**TASK**.
Return all lines from the listing below that include the word "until".

**INFORMATION PROVIDED**.
----------------------------------------

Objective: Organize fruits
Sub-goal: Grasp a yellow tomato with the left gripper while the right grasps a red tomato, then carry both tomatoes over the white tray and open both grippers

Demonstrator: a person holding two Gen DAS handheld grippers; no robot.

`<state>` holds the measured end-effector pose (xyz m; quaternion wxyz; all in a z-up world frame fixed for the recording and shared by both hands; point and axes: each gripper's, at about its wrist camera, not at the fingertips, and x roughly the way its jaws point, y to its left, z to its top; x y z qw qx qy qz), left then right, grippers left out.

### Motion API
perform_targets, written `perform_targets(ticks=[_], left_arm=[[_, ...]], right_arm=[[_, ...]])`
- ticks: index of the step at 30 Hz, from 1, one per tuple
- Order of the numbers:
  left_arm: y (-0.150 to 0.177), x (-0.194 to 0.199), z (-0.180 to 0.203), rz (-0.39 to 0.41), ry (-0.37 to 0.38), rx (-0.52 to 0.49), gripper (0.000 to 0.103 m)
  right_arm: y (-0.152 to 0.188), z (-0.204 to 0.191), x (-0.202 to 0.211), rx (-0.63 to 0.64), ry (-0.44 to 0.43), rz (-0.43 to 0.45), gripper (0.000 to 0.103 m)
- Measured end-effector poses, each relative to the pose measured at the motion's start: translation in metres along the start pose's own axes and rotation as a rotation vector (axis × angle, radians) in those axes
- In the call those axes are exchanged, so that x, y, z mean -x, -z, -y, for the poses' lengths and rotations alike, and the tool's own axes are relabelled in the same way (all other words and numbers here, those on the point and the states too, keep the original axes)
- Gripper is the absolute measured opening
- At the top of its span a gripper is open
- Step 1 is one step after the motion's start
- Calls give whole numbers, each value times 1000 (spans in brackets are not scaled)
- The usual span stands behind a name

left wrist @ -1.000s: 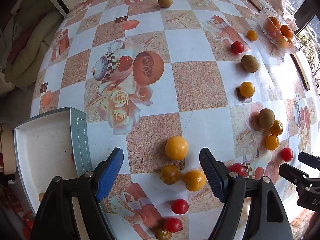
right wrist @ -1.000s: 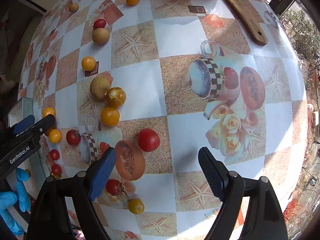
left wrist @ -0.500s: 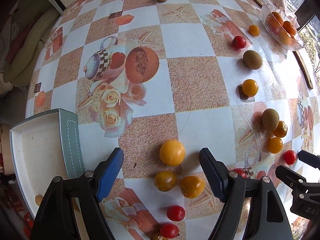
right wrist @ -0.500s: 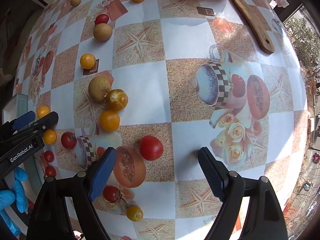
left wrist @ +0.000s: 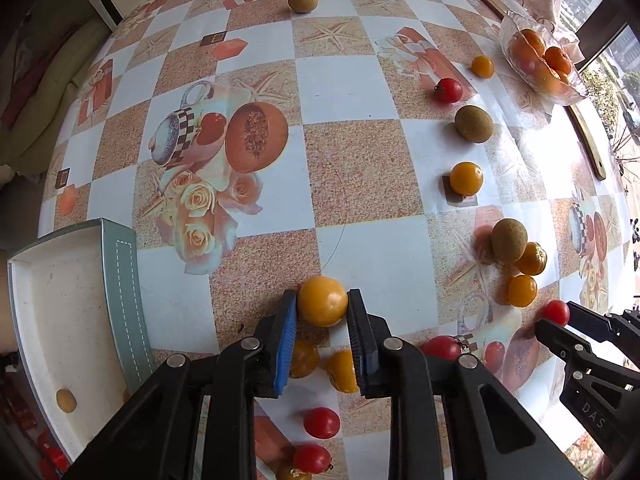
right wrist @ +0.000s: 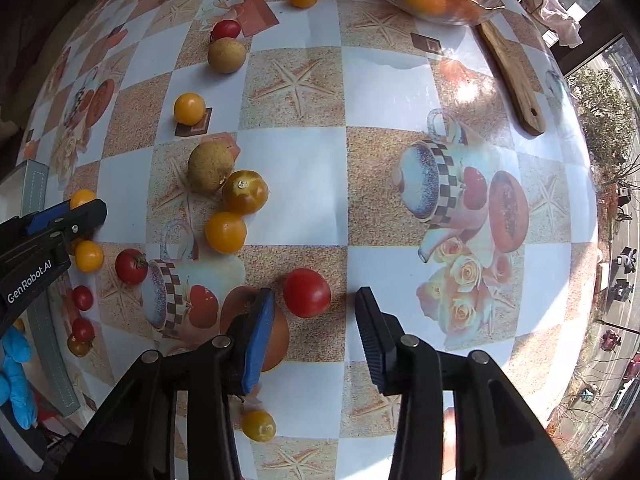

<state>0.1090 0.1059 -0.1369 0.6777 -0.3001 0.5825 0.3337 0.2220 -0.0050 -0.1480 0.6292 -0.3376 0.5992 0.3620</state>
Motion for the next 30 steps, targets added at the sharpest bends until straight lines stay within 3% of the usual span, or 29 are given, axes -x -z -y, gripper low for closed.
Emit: perform_targets(ticks=[1, 2, 13, 24, 30], left_arm=[[0, 2, -2, 0, 8, 5, 26], [1, 3, -3, 4, 16, 10, 26], [19, 42, -23, 79, 57, 50, 26], [48, 70, -53, 129, 49, 101, 26], [65, 73, -69, 128, 45, 148, 26]], right_arm=[[3, 1, 1, 2, -9, 2, 25], [3, 2, 2, 1, -22, 1, 23], [5, 16, 23, -42, -135, 33, 23], [13, 5, 53, 21, -144, 62, 23], [4, 6, 45, 24, -106, 65, 23]])
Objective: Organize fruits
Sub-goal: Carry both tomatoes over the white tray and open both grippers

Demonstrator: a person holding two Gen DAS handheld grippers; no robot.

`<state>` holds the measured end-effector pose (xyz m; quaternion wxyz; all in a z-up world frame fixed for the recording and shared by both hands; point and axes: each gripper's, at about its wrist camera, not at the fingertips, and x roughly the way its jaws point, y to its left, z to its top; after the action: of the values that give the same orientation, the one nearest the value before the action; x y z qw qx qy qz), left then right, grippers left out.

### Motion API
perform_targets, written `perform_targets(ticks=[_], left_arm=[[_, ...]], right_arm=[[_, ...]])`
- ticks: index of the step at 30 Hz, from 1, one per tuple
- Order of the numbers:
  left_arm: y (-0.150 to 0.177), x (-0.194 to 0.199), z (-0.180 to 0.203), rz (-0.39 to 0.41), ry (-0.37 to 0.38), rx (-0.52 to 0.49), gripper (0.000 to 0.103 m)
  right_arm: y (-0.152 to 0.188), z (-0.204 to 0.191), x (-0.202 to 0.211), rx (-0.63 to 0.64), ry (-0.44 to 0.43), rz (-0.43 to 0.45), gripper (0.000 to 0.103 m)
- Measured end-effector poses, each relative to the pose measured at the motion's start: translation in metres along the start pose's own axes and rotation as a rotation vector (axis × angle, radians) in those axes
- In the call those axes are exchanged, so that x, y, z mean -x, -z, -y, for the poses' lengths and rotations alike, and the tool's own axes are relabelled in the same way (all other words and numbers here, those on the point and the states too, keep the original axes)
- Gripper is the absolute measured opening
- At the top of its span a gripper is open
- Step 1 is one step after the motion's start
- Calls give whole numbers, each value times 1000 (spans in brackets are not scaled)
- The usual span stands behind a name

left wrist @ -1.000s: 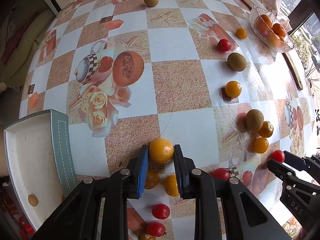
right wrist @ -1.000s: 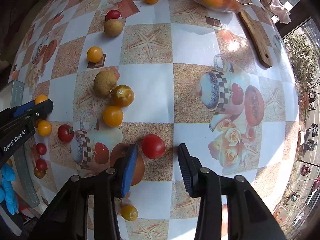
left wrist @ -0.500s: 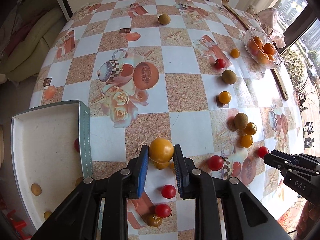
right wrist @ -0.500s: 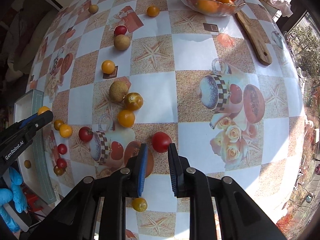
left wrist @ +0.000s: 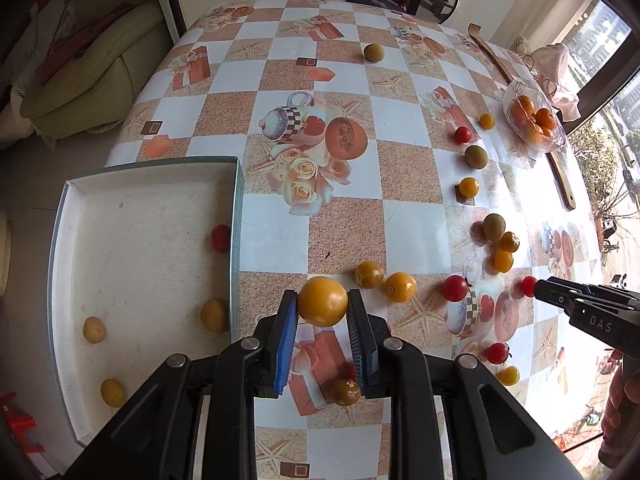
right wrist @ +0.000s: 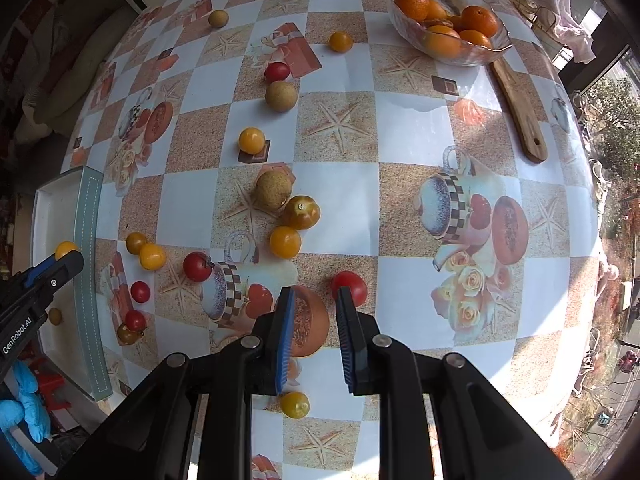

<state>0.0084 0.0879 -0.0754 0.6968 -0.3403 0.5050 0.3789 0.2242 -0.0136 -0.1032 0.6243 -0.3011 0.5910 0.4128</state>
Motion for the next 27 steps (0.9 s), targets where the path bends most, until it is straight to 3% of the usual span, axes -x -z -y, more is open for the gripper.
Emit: perform_targets(ticks=[1, 4, 8, 12, 14, 15, 22, 27], left_arm=[[2, 1, -2, 0, -2, 3, 26], [9, 2, -7, -2, -6, 7, 26], [16, 1, -11, -8, -13, 7, 26], [19, 2, -13, -13, -18, 7, 26], [21, 4, -14, -10, -23, 1, 26], [21, 4, -15, -10, -24, 1, 26], [23, 9, -24, 0, -23, 32, 26], [27, 15, -35, 8, -34, 57, 26]], right_arm=[[0, 4, -3, -14, 8, -5, 26], [1, 16, -10, -52, 33, -10, 52], [1, 19, -22, -37, 46, -26, 52], [-2, 12, -35, -17, 59, -40, 50], [-5, 8, -35, -6, 75, -24, 28], [-6, 7, -36, -5, 74, -24, 23], [-9, 15, -25, -48, 3, -35, 23], [-12, 0, -7, -18, -40, -18, 23]])
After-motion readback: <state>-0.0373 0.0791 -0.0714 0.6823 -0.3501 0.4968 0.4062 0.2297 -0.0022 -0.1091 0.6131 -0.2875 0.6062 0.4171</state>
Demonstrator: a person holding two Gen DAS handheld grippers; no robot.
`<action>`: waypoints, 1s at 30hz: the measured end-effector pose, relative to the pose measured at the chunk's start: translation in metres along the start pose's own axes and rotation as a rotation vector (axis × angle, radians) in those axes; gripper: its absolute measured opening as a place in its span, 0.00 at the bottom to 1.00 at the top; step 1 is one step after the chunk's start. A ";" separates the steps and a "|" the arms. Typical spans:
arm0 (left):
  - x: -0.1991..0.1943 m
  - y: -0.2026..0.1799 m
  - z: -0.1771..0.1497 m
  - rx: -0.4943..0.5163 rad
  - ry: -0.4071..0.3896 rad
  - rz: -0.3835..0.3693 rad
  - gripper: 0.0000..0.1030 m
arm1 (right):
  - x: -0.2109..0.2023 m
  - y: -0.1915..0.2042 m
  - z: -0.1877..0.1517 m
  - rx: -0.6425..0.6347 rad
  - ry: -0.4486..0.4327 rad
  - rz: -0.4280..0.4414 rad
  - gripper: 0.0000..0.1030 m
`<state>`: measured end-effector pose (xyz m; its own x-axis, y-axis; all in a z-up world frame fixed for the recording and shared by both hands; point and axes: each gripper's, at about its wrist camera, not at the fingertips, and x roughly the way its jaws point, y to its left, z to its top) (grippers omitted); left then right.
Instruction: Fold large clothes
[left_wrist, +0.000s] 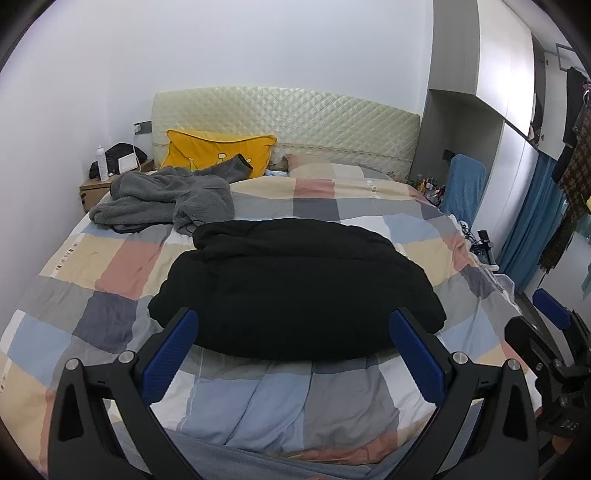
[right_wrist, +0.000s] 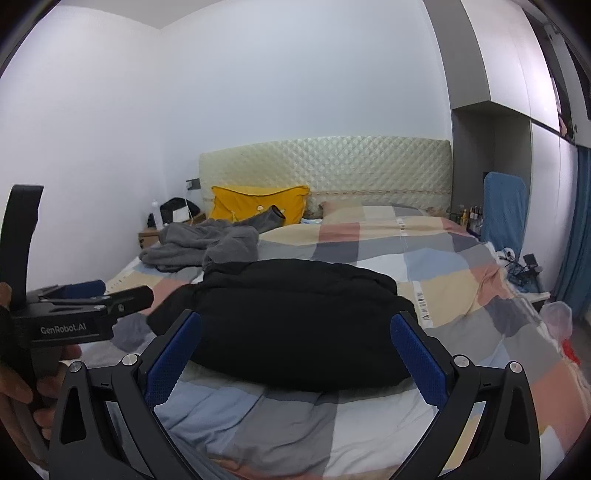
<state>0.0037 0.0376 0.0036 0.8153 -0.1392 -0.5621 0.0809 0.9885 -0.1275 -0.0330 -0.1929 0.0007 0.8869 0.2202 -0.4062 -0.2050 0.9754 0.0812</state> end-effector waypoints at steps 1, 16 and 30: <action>0.000 0.000 0.000 -0.002 0.002 -0.002 1.00 | 0.000 -0.001 0.000 0.002 0.001 0.001 1.00; -0.007 -0.005 0.000 0.018 -0.009 -0.003 1.00 | -0.001 -0.001 -0.001 0.005 -0.001 -0.001 1.00; -0.009 -0.008 0.001 0.026 -0.008 -0.007 1.00 | -0.004 -0.002 -0.002 0.014 -0.012 -0.021 1.00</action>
<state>-0.0037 0.0312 0.0105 0.8193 -0.1461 -0.5545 0.1017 0.9887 -0.1101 -0.0371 -0.1960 0.0006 0.8960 0.1997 -0.3967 -0.1804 0.9798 0.0857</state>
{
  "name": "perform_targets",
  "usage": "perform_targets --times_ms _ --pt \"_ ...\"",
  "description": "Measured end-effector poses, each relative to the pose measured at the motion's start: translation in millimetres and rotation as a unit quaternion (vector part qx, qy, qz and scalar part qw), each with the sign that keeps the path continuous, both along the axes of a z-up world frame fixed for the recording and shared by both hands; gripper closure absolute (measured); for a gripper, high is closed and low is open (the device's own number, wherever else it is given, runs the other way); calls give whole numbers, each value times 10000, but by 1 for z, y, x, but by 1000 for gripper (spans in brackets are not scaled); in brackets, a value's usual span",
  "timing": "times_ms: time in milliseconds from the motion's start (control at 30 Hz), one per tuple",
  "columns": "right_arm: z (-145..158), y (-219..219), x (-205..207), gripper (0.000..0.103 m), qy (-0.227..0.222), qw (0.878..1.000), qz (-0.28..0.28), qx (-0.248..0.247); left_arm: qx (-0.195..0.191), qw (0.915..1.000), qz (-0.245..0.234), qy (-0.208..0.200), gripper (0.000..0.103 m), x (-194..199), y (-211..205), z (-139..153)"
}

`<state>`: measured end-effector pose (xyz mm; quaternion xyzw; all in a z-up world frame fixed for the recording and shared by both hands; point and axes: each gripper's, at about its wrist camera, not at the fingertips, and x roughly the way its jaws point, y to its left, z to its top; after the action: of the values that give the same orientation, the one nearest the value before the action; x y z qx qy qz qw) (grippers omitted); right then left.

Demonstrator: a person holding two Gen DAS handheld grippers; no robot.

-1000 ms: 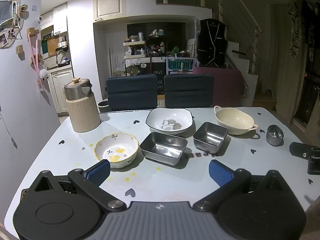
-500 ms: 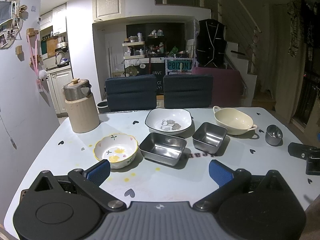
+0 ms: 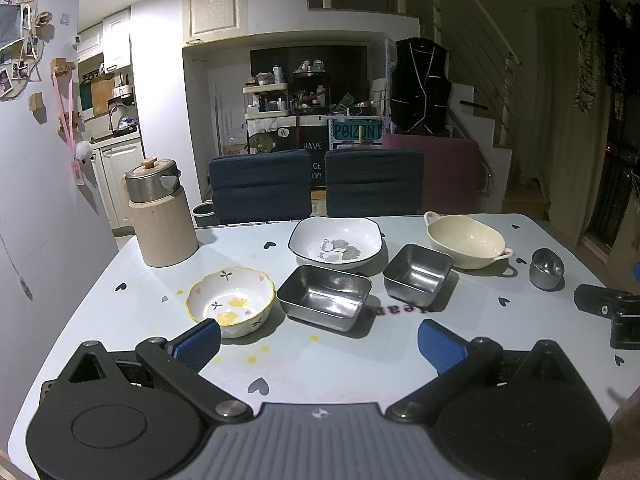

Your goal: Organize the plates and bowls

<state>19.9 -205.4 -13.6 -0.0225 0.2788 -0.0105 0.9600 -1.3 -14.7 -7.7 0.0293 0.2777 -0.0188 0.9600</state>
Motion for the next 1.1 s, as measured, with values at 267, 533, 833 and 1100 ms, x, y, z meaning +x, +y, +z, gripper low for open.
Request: perform_targets --times_ms 267,533,833,1100 --pt "-1 0 0 0 23 10000 22 -36 13 10000 -10 -8 0 0 -3 0" --pt "0 0 3 0 -17 10000 23 -62 78 9998 65 -177 0 0 -7 7" --pt "15 1 5 0 -441 9989 129 31 152 9975 162 -665 0 3 -4 35" --pt "49 7 28 0 -866 9953 338 256 79 9946 92 -1033 0 20 6 74"
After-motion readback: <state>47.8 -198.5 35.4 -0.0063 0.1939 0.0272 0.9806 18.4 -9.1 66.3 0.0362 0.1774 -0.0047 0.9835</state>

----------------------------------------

**RESULT FOR THIS TASK**.
Motion for the next 30 steps, targets added at the sharpest bends until straight lines stay within 3% of the usual span, or 29 are given, axes -x -z -y, gripper low for closed.
Motion for the next 27 steps (0.9 s), targets where the path bends most, until it is straight to 3% of the usual span, axes -x -z -y, more is open for the gripper.

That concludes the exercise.